> **Problem statement**: In the listing below, find the line that contains "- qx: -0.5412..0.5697" and the line that contains "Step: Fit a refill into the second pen". Quote both and every line between them, exactly, and nothing more.

> **Data segment**:
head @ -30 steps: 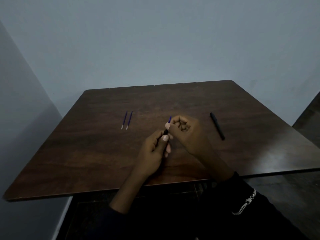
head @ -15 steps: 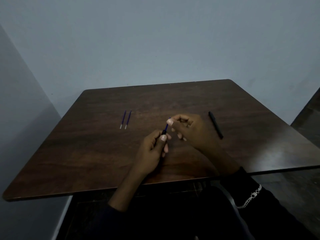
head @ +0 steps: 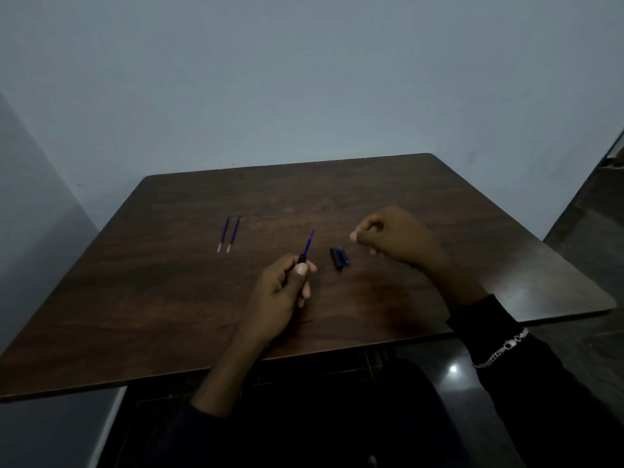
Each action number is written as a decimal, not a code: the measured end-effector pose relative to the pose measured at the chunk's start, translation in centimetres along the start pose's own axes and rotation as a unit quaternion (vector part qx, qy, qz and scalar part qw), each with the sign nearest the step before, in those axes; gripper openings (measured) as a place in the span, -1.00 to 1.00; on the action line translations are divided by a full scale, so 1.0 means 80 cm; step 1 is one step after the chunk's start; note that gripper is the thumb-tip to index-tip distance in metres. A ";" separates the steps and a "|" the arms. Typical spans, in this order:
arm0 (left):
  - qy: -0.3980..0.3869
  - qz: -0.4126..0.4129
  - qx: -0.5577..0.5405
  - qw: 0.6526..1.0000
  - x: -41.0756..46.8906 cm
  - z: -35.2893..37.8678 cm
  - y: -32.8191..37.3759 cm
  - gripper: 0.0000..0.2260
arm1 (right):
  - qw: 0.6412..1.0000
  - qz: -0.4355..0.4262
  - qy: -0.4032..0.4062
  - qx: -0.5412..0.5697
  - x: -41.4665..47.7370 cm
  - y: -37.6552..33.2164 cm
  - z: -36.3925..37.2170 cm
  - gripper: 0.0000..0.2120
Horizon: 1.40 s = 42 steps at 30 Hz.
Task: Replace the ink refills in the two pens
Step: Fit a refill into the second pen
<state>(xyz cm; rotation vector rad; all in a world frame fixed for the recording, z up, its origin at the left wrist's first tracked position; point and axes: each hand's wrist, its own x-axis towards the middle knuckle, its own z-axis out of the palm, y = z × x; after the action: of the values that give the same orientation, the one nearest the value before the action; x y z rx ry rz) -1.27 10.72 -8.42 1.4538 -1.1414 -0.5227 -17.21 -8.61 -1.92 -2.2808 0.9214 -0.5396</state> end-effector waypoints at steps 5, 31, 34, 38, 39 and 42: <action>0.002 0.001 -0.006 1.000 0.000 0.000 -0.002 -0.80 | 0.993 0.082 -0.070 -0.055 0.027 -0.005 0.036 -0.82; -0.004 -0.002 0.008 1.000 -0.002 -0.002 0.001 -0.79 | 0.947 0.140 -0.107 -0.270 0.052 -0.043 0.042 -0.92; -0.008 -0.006 0.009 1.000 -0.001 -0.001 0.001 -0.79 | 0.986 0.092 -0.033 -0.136 0.047 -0.026 0.028 -0.84; -0.008 -0.013 0.012 1.000 -0.001 0.000 0.002 -0.79 | 0.942 0.023 -0.007 0.334 0.016 -0.040 0.014 -0.89; -0.009 -0.015 0.013 1.000 -0.001 0.000 0.001 -0.79 | 0.920 0.004 -0.013 0.391 0.010 -0.047 0.013 -0.90; -0.015 -0.021 0.021 0.999 -0.001 -0.001 0.002 -0.78 | 0.902 -0.029 -0.030 0.431 -0.002 -0.062 0.013 -0.89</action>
<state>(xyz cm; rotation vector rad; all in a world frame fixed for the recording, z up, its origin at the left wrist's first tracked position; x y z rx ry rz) -1.35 10.87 -8.27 1.5124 -1.1535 -0.5535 -14.36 -5.22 0.61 -1.5016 0.4351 -0.7203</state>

> **Answer to the problem**:
  - qx: -0.5412..0.5697
  - x: -41.4665..47.7370 cm
  - y: -37.6552..33.2164 cm
  - z: -36.3925..37.2170 cm
  - gripper: 0.0000..0.2120
Horizon: 1.40 s = 42 steps at 30 Hz.
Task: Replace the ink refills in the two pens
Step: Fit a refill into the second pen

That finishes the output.